TASK TO CARRY OUT:
In the entries below, find each line bearing the string "cable" and copy it.

GIVEN DATA:
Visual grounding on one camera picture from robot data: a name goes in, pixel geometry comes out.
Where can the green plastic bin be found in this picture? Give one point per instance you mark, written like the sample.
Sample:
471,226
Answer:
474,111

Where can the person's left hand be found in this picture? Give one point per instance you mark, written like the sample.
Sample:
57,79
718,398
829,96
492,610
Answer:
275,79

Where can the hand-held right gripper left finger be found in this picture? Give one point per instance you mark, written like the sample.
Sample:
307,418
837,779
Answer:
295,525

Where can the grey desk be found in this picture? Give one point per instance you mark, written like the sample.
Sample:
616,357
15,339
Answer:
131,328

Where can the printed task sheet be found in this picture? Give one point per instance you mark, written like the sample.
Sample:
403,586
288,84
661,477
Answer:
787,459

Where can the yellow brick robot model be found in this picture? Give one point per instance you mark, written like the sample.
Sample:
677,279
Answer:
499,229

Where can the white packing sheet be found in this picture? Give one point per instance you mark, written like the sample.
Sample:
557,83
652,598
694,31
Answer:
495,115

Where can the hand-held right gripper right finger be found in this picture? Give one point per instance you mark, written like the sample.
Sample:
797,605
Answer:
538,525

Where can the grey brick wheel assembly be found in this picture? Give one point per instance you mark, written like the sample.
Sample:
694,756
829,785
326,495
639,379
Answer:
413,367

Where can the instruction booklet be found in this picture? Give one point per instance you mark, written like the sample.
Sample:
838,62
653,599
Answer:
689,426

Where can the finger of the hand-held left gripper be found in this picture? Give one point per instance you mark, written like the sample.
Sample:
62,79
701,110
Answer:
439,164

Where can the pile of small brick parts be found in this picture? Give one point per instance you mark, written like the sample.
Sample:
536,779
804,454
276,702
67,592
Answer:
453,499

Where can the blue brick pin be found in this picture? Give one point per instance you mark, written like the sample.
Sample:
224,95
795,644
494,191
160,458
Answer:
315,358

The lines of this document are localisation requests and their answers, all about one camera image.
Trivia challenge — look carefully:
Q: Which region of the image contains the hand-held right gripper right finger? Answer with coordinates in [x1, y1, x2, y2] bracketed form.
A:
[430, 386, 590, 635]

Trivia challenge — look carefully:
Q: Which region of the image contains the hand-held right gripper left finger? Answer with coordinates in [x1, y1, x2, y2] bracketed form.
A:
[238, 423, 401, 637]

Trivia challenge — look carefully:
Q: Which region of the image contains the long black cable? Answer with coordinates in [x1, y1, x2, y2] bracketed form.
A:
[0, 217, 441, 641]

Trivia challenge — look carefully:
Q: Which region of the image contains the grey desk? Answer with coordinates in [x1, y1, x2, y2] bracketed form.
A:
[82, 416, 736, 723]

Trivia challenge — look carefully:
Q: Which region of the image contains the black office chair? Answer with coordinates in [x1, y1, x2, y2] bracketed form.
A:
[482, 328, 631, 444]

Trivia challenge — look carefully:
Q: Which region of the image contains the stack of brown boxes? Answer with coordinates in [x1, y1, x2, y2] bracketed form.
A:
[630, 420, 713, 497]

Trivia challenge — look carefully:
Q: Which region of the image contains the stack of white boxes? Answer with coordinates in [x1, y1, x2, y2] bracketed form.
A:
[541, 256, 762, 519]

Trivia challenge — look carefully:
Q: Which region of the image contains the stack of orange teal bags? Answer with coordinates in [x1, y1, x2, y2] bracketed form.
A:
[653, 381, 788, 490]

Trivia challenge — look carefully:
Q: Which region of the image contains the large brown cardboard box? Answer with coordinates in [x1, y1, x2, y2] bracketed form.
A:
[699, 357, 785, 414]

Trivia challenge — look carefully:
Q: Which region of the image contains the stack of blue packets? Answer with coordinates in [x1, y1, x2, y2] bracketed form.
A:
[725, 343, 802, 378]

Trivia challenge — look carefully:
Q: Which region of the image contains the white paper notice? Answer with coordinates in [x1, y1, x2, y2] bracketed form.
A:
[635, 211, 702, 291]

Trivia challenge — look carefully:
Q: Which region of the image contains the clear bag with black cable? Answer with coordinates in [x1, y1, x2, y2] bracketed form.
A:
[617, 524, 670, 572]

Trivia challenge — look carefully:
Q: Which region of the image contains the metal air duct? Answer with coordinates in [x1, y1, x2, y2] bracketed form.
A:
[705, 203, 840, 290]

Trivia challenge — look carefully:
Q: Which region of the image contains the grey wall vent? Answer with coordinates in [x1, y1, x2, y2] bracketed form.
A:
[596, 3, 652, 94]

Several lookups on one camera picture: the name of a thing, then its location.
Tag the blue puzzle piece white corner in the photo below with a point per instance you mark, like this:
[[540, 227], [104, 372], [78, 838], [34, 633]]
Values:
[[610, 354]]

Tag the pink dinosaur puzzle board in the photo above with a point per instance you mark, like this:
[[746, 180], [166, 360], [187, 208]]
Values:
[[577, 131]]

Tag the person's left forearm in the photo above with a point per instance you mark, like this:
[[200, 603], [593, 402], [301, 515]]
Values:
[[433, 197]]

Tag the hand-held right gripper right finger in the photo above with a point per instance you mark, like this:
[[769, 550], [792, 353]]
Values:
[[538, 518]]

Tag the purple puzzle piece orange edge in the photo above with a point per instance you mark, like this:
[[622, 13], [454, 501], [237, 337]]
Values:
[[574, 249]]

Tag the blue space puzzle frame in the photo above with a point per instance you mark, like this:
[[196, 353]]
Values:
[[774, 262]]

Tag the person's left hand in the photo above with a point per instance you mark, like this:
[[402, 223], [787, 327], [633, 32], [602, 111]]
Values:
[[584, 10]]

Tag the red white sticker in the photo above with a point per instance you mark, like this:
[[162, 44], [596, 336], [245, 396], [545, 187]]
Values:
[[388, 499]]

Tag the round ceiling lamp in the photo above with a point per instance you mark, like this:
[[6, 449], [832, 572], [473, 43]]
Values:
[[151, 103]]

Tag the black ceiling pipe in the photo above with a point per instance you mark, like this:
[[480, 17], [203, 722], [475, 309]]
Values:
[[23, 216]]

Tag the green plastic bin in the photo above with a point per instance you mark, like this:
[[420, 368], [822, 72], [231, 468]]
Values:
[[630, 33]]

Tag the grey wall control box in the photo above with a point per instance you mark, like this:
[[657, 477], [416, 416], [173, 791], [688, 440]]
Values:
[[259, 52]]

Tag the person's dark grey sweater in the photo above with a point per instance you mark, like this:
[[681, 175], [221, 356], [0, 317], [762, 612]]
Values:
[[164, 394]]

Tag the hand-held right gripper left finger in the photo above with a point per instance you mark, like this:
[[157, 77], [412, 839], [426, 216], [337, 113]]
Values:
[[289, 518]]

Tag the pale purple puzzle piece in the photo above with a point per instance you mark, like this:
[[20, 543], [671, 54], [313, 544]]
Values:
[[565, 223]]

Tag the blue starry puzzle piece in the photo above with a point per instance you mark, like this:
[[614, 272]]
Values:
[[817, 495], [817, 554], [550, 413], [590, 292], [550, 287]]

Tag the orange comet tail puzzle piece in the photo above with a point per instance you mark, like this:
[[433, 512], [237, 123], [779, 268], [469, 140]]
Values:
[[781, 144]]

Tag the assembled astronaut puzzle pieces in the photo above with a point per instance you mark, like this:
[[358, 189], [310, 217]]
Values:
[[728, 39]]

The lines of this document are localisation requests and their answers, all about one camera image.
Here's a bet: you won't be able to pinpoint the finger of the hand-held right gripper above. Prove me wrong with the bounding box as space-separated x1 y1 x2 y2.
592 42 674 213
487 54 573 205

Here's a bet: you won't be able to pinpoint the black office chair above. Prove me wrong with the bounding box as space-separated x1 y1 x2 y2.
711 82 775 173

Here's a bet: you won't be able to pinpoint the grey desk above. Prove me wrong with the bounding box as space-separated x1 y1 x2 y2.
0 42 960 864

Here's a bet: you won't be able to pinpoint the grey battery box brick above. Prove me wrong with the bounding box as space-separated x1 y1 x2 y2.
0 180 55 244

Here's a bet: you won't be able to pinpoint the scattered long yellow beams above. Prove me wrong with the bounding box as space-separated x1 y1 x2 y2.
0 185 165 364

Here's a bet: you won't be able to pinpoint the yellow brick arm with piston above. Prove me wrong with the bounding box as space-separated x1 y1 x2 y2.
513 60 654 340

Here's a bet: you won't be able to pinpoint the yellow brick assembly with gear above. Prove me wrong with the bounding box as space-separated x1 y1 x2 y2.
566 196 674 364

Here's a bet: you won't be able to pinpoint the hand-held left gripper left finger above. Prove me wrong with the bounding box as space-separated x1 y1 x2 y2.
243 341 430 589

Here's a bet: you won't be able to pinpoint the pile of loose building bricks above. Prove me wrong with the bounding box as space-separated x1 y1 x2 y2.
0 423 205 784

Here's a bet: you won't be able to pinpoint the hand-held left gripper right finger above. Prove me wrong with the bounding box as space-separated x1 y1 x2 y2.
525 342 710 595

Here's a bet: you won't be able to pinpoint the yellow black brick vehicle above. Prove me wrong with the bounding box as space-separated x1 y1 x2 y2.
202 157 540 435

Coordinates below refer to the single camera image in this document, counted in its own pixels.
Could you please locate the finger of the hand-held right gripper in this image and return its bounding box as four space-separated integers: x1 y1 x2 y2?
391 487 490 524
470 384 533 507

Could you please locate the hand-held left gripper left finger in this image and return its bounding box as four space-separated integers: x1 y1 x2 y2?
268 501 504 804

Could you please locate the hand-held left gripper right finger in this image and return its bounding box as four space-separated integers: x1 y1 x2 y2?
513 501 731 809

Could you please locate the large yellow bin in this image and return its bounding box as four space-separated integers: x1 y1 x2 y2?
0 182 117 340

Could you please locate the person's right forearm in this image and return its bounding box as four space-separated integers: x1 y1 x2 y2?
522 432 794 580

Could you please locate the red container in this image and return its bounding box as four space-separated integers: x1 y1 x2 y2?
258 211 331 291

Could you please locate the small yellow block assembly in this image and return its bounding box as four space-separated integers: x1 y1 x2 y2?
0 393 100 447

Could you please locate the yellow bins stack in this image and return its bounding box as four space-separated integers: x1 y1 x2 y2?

FINAL ANSWER:
Q: Which region of the image contains the long black cable? Answer with coordinates in [x1, y1, x2, y2] bracketed form.
Q: Which region of the image contains the clear bag with black cable? Answer with coordinates in [x1, y1, x2, y2] bracketed form.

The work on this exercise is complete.